### Task brief
In the material below, the required lines run from the one containing "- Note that" through the one containing "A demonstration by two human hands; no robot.". Copy those lines exactly, ends included, and nothing else.

### Data below
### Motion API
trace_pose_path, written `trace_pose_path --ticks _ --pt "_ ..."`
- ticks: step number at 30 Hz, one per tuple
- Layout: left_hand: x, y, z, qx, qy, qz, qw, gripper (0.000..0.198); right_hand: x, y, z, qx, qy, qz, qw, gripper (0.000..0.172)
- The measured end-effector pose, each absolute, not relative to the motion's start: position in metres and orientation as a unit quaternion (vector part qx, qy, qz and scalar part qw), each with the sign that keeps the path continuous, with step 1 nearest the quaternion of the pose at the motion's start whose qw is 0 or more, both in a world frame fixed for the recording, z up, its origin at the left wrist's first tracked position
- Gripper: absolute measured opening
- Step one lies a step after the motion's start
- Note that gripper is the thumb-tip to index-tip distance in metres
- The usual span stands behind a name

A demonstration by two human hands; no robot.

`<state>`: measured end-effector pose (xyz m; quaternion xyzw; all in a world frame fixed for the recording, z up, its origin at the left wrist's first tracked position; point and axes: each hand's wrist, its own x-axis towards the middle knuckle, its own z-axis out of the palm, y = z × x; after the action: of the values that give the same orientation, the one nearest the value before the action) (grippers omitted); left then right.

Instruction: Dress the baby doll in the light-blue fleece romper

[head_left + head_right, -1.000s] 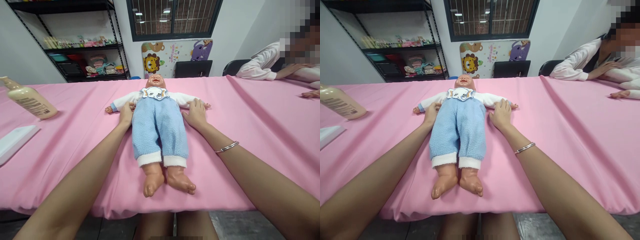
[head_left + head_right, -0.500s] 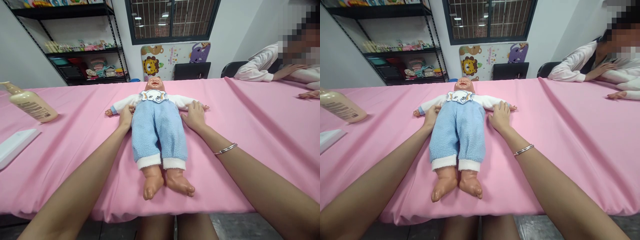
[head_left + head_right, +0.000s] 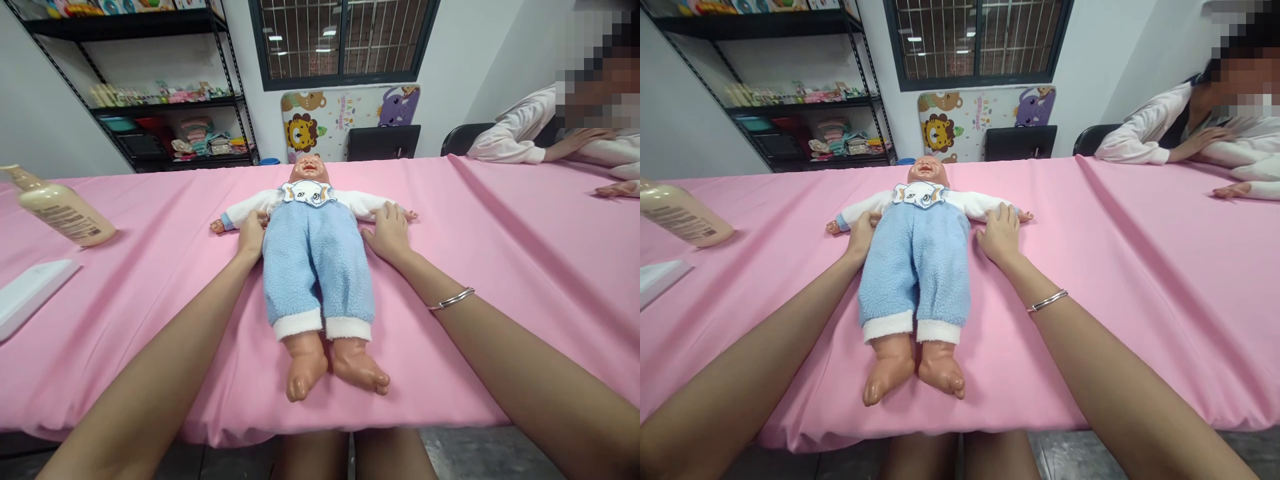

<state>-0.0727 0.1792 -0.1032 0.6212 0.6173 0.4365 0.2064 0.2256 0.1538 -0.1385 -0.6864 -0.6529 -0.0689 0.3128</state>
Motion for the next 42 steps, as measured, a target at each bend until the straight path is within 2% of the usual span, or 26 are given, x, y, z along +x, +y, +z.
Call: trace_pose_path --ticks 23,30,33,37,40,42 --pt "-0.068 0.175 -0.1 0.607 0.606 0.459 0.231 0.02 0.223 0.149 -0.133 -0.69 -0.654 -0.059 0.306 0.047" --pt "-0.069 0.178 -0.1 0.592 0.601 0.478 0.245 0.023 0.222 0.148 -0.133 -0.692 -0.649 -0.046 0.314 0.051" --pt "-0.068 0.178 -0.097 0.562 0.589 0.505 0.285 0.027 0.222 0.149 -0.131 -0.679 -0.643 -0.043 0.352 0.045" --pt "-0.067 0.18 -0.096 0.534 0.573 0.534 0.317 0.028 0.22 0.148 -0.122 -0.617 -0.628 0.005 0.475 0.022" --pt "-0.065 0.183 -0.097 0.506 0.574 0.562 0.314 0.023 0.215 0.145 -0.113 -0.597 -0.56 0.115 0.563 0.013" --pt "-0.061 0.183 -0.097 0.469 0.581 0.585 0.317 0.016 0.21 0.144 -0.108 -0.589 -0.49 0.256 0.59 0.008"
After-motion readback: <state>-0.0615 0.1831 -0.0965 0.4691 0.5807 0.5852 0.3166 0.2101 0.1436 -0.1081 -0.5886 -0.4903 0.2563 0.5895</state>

### Output of the exercise
- Note that gripper is the thumb-tip to index-tip distance in metres
- The usual span stands behind a name

A demonstration by two human hands; no robot.

What has been written here completes the answer.